India: In My Eyes
“Sometimes when I meet people I feel as if I am looking through their eyes and into their souls. I often experience a physical sensation like an electric charge. I hear a sound. The sound can be somewhat like music, but more intense, insistent, and personal, that happens without warning or premonition. I am most often drawn to these particular people by first seeing them as color and light, then form, and then subject.”
Macklowe photographs more than people, of course, but people photos probably more than any other kind reveal something about the photographer and also require something of the photographer—a particular sensitivity towards a member of one’s own species who is fundamentally the same but, in the case of a different culture, utterly alien. Macklowe calls her book “a love poem” and Indian poet/politician/culture maven (and, less well-known, keen portraitist) Pritish Nandy says in the Foreword about her ability to capture the essence of a bafflingly diverse and to her foreign land, India: “It is an impossible task to capture its spirit, its magic, its beauty. But Barbara Macklowe has got as close as it is possible.”
Macklowe’s first visit to India was in 2004 and both she herself and the two other commentators, Philippe Garner of Christie’s art/photo department and fine arts writer/critic Eleanor Heartney, single out her years of looking at art as a New York art dealer as a key factor in developing an acute sensibility for light and color. Bugatti folks with a long memory may recall that Macklowe Gallery, now a premier dealer of museum-quality Art Nouveau and Tiffany objects, started in 1972 with an exhibit of Rembrandt Bugatti bronzes.
Anyone who follows the news or knows even a little bit about history will recognize that India’s vast size is home to a multitude of geographic and climactic, political and religious features, all of which are reflected in its inhabitants. Heartney rightly calls it a “visual cacophany” and full of contradictions. Macklowe’s book illustrates this; it is as much a personal view as a point of view—after all, this is not a State Department position paper. It is a sympathetic and, in the most neutral sense of the word, uncritical view. It is what it is. Which is certainly what any Indian would say, even today, and not just the tribal people whose lives still follow century-old traditions but also cellphone-wielding big-city folk.

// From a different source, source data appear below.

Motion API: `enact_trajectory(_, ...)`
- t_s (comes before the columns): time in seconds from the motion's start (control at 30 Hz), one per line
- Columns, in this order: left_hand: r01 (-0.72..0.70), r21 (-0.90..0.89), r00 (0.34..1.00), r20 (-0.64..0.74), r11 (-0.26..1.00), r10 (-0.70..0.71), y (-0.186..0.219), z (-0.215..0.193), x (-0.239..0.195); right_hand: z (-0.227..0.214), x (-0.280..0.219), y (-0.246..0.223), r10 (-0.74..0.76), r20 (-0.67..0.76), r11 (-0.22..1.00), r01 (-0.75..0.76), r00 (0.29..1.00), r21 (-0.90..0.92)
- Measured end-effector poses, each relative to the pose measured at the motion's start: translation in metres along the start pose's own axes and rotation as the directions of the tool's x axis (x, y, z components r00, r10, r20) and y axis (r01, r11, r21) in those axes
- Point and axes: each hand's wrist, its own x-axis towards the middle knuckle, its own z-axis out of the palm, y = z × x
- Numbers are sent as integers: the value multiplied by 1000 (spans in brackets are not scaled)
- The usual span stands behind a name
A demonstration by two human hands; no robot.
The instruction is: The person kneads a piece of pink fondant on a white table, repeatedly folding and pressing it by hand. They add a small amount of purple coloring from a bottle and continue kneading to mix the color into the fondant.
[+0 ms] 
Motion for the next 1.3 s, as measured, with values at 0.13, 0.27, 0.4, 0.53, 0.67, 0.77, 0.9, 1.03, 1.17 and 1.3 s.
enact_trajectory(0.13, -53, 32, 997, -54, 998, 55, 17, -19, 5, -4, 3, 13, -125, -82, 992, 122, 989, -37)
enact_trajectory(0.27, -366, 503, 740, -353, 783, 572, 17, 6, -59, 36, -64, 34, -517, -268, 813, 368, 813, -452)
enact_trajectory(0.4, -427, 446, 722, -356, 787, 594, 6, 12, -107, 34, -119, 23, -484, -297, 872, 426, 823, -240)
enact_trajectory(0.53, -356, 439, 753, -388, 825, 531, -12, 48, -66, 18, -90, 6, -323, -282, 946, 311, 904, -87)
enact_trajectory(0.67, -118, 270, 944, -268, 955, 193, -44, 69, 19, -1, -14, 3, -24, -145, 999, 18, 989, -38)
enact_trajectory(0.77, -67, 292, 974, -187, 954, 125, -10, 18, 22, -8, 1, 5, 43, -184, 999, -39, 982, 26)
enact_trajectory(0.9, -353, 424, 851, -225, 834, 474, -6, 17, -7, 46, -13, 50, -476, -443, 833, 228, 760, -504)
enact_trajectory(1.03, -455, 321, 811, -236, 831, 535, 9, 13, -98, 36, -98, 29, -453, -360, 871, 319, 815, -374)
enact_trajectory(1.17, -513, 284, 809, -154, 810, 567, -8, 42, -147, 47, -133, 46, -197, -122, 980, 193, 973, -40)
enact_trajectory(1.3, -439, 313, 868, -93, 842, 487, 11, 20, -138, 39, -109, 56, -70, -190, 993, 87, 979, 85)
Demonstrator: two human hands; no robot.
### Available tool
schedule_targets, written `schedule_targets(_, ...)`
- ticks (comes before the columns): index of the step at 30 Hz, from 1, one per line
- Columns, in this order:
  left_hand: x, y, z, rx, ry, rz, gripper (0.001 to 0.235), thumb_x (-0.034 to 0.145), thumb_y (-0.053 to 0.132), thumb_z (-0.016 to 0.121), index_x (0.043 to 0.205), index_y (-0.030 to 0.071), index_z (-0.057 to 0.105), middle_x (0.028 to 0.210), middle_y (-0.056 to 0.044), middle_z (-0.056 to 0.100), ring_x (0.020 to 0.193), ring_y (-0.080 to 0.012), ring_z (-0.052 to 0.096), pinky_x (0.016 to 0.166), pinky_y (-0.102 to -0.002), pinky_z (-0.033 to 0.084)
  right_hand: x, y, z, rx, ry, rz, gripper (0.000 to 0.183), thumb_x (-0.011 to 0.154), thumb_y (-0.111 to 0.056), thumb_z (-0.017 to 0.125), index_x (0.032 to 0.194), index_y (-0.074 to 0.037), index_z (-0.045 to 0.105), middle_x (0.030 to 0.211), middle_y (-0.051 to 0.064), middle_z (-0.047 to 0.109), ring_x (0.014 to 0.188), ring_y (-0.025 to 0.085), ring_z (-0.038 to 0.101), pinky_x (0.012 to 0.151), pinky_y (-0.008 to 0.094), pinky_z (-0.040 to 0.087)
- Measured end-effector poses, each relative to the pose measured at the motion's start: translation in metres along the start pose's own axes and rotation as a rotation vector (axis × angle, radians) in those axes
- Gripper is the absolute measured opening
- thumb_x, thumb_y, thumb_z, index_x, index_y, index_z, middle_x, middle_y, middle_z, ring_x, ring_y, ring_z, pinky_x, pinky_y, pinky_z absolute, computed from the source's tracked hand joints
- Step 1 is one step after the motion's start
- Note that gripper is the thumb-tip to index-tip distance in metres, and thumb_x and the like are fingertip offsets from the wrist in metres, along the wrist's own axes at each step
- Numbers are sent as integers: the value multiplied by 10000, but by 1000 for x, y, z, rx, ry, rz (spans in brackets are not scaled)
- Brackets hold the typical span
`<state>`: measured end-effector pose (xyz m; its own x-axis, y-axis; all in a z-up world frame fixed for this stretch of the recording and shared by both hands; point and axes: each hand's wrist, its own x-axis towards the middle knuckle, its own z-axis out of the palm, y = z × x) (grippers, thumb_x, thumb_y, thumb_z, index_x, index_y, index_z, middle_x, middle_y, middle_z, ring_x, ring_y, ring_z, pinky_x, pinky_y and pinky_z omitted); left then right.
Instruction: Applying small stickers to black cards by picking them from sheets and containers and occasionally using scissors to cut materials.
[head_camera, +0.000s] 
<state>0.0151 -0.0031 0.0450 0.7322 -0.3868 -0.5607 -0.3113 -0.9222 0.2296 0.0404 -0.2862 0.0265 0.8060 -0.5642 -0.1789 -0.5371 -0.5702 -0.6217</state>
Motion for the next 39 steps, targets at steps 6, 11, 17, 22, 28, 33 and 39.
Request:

The vast majority of photos in this beautifully made, oversize book is portraiture or at least people-centric, interspersed with the occasional landscape or architectural image, one photo to a page and sometimes a spread. To make it more than just a generic photo album or travelogue, almost every photo is accompanied by an appropriate line of poetry by Bengali polymath Rabindranath Tagore, the first non-European to win the Nobel Prize in literature in 1913. All quotes are from the same poem, Stray Birds (1916) which, conveniently, consists of mostly one-liners dealing with nature, man, and the environment. Almost all photos also have captions identifying the location or occasion and often saying something about Macklowe’s thought process or drawing attention to a particular detail.
She obviously crisscrossed the country but also time zones, not in the conventional sense but “across” time, into different eras altogether, to visit people/s who do not normally—or ever—cross paths with Westerners. Thus, even a seasoned traveler to India, will find something new and strange and wondrous in these photos—and all for less than the cost of shipping your camera bag.
We leave you with a quote from Stray Birds that is not in the book:
“We read the world wrong and say that it deceives us.”